# Load packages
# Core
library(tidyverse)
library(tidyquant)
Visualize and examine changes in the underlying trend in the performance of your portfolio in terms of Sharpe Ratio.
Choose your stocks.
from 2012-12-31 to present
symbols <- c("SBUX", "AAPL", "VZ", "T")
prices <- tq_get(x = symbols,
get = "stock.prices",
from = "2012-12-31",
to = "2022-12-31")
asset_returns_tbl <- prices %>%
group_by(symbol) %>%
tq_transmute(select = adjusted,
mutate_fun = periodReturn,
period = "monthly",
type = "log") %>%
slice(-1) %>%
ungroup() %>%
set_names(c("asset", "date", "returns"))
# symbols
symbols <- asset_returns_tbl %>% distinct(asset) %>% pull()
symbols
## [1] "AAPL" "SBUX" "T" "VZ"
# weights
weights <- c(0.25, 0.25, 0.25, 0.25)
weights
## [1] 0.25 0.25 0.25 0.25
w_tbl <- tibble(symbols, weights)
w_tbl
## # A tibble: 4 × 2
## symbols weights
## <chr> <dbl>
## 1 AAPL 0.25
## 2 SBUX 0.25
## 3 T 0.25
## 4 VZ 0.25
# ?tq_portfolio
portfolio_returns_tbl <- asset_returns_tbl %>%
tq_portfolio(assets_col = asset,
returns_col = returns,
weights = w_tbl,
rebalance_on = "months",
col_rename = "returns")
portfolio_returns_tbl
## # A tibble: 120 × 2
## date returns
## <date> <dbl>
## 1 2013-01-31 -0.0106
## 2 2013-02-28 0.0129
## 3 2013-03-28 0.0292
## 4 2013-04-30 0.0514
## 5 2013-05-31 -0.0279
## 6 2013-06-28 -0.00994
## 7 2013-07-31 0.0557
## 8 2013-08-30 -0.00316
## 9 2013-09-30 0.0126
## 10 2013-10-31 0.0799
## # … with 110 more rows
# Define risk free rate
rfr <- 0.003
portfolio_SharpeRatio_tbl <- portfolio_returns_tbl %>%
tq_performance(Ra = returns,
performance_fun = SharpeRatio,
Rf = rfr,
FUN = "StdDev")
portfolio_SharpeRatio_tbl
## # A tibble: 1 × 1
## `StdDevSharpe(Rf=0.3%,p=95%)`
## <dbl>
## 1 0.145
# Create a custom function to calculate rolling SR
calculate_rolling_sharpeRatio <- function(df) {
SharpeRatio(df,
Rf = rfr,
FUN = "StdDev")
}
# Define value for Window
window <- 24
# Calculate rolling sharpe ratios
rolling_sharpe_tbl <- portfolio_returns_tbl %>%
tq_mutate(select = returns,
mutate_fun = rollapply,
width = window,
align = "right",
FUN = calculate_rolling_sharpeRatio,
col_rename = "sharpeRatio") %>%
na.omit()
rolling_sharpe_tbl
## # A tibble: 97 × 3
## date returns sharpeRatio
## <date> <dbl> <dbl>
## 1 2014-12-31 -0.0486 0.277
## 2 2015-01-30 0.0279 0.328
## 3 2015-02-27 0.0732 0.379
## 4 2015-03-31 -0.0231 0.310
## 5 2015-04-30 0.0444 0.304
## 6 2015-05-29 0.0179 0.370
## 7 2015-06-30 -0.00936 0.370
## 8 2015-07-31 0.0137 0.330
## 9 2015-08-31 -0.0463 0.260
## 10 2015-09-30 -0.0146 0.225
## # … with 87 more rows
rolling_sharpe_tbl %>%
ggplot(aes(date, sharpeRatio)) +
geom_line(color = "cornflowerblue") +
# Labeling
labs(x = NULL, y = "Rolling Sharpe Ratio") +
annotate(geom = "text",
x = as.Date("2018-06-01"), y = 0.4,
label = "This portfolio has not done quite as well since 2016.",
size = 4, color = "blue")
How has your portfolio performed over time?

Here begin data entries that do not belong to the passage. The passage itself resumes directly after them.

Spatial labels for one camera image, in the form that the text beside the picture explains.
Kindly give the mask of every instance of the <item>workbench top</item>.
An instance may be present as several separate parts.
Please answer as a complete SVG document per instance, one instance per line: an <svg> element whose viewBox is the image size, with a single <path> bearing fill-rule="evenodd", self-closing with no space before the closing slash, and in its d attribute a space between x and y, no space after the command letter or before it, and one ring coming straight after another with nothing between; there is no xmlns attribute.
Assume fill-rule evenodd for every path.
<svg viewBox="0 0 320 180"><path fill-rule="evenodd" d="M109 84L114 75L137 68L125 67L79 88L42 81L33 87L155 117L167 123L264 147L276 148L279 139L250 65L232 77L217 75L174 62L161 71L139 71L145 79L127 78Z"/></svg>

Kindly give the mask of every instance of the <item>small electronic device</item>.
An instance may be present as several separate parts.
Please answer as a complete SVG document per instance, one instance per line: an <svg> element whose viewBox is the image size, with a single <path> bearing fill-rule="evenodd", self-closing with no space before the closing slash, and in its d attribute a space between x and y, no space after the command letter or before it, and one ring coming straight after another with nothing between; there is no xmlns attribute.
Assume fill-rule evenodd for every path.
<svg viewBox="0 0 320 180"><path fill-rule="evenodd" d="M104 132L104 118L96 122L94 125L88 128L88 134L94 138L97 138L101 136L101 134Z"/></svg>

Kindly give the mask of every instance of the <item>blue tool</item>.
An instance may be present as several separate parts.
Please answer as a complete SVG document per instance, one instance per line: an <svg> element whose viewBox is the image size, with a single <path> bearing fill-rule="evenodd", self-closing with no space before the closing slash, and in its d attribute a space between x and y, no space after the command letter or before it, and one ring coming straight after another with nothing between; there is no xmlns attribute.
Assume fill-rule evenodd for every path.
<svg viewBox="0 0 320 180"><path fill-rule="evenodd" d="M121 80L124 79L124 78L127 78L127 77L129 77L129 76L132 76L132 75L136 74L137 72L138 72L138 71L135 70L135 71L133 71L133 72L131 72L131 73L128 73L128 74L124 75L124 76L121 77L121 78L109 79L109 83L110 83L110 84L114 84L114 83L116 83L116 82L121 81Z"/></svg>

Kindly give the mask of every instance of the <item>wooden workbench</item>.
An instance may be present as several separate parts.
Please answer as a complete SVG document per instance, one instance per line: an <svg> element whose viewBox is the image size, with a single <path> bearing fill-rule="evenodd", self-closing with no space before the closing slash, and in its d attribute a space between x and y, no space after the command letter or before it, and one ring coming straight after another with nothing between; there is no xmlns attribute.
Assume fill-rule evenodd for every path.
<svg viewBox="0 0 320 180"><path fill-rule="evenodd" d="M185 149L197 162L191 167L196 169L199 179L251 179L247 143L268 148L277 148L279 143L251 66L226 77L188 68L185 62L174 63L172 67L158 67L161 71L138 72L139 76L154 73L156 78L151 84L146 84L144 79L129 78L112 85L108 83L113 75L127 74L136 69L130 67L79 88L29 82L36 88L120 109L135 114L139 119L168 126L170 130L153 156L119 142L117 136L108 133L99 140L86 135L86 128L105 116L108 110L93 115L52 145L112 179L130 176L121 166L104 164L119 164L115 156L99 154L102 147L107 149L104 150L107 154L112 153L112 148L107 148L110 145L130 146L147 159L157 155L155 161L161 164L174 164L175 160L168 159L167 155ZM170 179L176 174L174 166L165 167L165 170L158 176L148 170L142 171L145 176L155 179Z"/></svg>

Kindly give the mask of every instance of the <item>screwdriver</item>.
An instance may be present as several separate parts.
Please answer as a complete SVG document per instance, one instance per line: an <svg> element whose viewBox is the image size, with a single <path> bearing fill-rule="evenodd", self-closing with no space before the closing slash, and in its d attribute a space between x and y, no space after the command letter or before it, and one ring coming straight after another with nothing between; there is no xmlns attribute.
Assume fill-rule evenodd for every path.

Provide dates of the structural breaks, if any. The Code Along Assignment 9 had one structural break in November 2016. What do you think the reason is?
Over time, my portfolio has performed not to well. It has declined from 2016 at almost 0.4 to now which is at almost -0.1. It had large structural break in 2020, and 2022. I think these could have been caused from the pandemic, and the current state of the economy with the harsh inflation we have been fighting. When we look back at code along 9 there was a structure break in 2016, this could have been caused because of the fast growing market during that time which created the possibility of greater returns.